A perda auditiva do tipo condutiva é a mais comum, geralmente relacionada à presença de efusão na orelha média. Contudo, perdas auditivas neurossensoriais e malformações da orelha interna também podem ocorrer.⁹ A otite média secretora é mais prevalente nessa população devido a alterações anatômicas e funcionais que resultam em disfunção da tuba auditiva e dificuldade de ventilação da orelha média, favorecendo a retenção de secreções.

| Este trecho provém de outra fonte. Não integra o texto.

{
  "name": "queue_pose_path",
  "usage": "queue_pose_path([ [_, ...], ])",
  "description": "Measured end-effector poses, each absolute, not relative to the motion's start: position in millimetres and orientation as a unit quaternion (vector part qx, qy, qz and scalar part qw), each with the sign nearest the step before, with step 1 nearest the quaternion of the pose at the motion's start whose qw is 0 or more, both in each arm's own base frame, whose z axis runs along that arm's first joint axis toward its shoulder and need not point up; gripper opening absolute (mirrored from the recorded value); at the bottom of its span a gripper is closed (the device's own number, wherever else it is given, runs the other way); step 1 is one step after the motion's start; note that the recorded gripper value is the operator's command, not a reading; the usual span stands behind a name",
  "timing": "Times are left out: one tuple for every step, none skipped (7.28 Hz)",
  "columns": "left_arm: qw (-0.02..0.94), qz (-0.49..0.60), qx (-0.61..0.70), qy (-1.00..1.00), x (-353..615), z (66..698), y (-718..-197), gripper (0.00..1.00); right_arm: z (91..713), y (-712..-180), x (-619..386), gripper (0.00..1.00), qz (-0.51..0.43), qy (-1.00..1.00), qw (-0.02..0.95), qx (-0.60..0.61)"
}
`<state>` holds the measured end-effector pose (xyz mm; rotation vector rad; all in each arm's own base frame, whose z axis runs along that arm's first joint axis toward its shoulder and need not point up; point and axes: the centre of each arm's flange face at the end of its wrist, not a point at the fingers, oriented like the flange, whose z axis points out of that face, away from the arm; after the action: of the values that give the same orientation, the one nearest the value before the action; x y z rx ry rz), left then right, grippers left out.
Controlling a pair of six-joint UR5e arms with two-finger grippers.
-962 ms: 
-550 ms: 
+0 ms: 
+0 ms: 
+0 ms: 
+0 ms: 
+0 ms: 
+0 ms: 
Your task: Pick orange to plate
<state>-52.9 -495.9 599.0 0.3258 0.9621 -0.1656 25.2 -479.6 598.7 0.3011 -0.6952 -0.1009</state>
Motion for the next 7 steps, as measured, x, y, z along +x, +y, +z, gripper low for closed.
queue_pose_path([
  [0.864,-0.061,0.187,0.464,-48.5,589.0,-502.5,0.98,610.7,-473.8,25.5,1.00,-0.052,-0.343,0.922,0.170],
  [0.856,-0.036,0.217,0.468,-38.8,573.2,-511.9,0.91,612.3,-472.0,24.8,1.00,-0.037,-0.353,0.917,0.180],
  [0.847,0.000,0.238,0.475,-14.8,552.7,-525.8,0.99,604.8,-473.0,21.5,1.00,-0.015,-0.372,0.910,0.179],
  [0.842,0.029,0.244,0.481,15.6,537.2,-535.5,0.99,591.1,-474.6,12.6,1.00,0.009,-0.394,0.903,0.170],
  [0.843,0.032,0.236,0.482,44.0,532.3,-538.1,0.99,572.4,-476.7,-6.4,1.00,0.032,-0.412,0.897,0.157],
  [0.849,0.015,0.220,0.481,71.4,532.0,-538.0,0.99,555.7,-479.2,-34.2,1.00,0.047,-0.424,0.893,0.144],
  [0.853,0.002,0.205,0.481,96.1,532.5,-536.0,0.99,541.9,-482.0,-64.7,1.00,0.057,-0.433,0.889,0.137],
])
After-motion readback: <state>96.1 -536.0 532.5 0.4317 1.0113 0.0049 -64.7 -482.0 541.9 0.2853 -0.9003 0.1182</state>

Adicionalmente, é frequente o estreitamento do conduto auditivo externo, o que facilita o acúmulo de cerume e dificulta a realização da otoscopia e a visualização adequada da orelha média.¹

Portanto, o acompanhamento otorrinolaringológico regular é essencial para minimizar o impacto dessas manifestações na saúde e no desenvolvimento das crianças com Síndrome de Down.

Referências:

  1. Miura ET, Miura N, Rosito LPS, Manzoni-de-Almeida D, Anselmo-Lima WT. Avaliação da criança com síndrome de Down. In: Otorrinolaringologia Pediátrica. São Paulo: Edusp; 2010.
  2. Seither K, Helm BM, Heubi C, Simakajornboon N, Worley S, Shott SR, et al. Sleep apnea in children with Down syndrome. Pediatrics. 2023;151(3):e2022058771.
  3. Bull MJ, Trotter T, Santoro SL, Christensen C, Grout RW; The Council on Genetics. Health supervision for children and adolescents with Down syndrome. Pediatrics. 2022;149(5):e2022057010.
  4. Iber C, Ancoli-Israel S, Chesson AL Jr, Quan SF. The AASM manual for the scoring of sleep and associated events: rules, terminology and technical specifications. Westchester, IL: American Academy of Sleep Medicine; 2007.
  5. Bull MJ, Trotter T, Santoro SL, Christensen C, Grout RW; The Council on Genetics. Health supervision for children and adolescents with Down syndrome. Pediatrics. 2022;149(5):e2022057010. doi:10.1542/peds.2022-057010.
  6. Coverstone AM, Bird M, Sicard M, Tao Y, Grange DK, Cleveland C, et al. Overnight pulse oximetry for evaluation of sleep apnea among children with trisomy 21. J Clin Sleep Med. 2014;10(12):1303–8. doi:10.5664/jcsm.4286.
  7. Balbani APS, Weber SAT, Montovani JC. Atualização em síndrome da apneia obstrutiva do sono na infância. Rev Bras Otorrinolaringol (Engl Ed). 2005;71(1):74–80. doi:10.1590/S0034-72992005000100013.
  8. Ministério da Saúde. Secretaria de Atenção à Saúde. Departamento de Ações Programáticas Estratégicas. Diretrizes de atenção da triagem auditiva neonatal. Brasília: Ministério da Saúde; 2012.
  9. Bassett EC, Musso MF. Otolaryngologic management of Down syndrome patients: what is new? Curr Opin Otolaryngol Head Neck Surg. 2017;25(6):493–7. doi:10.1097/MOO.0000000000000415.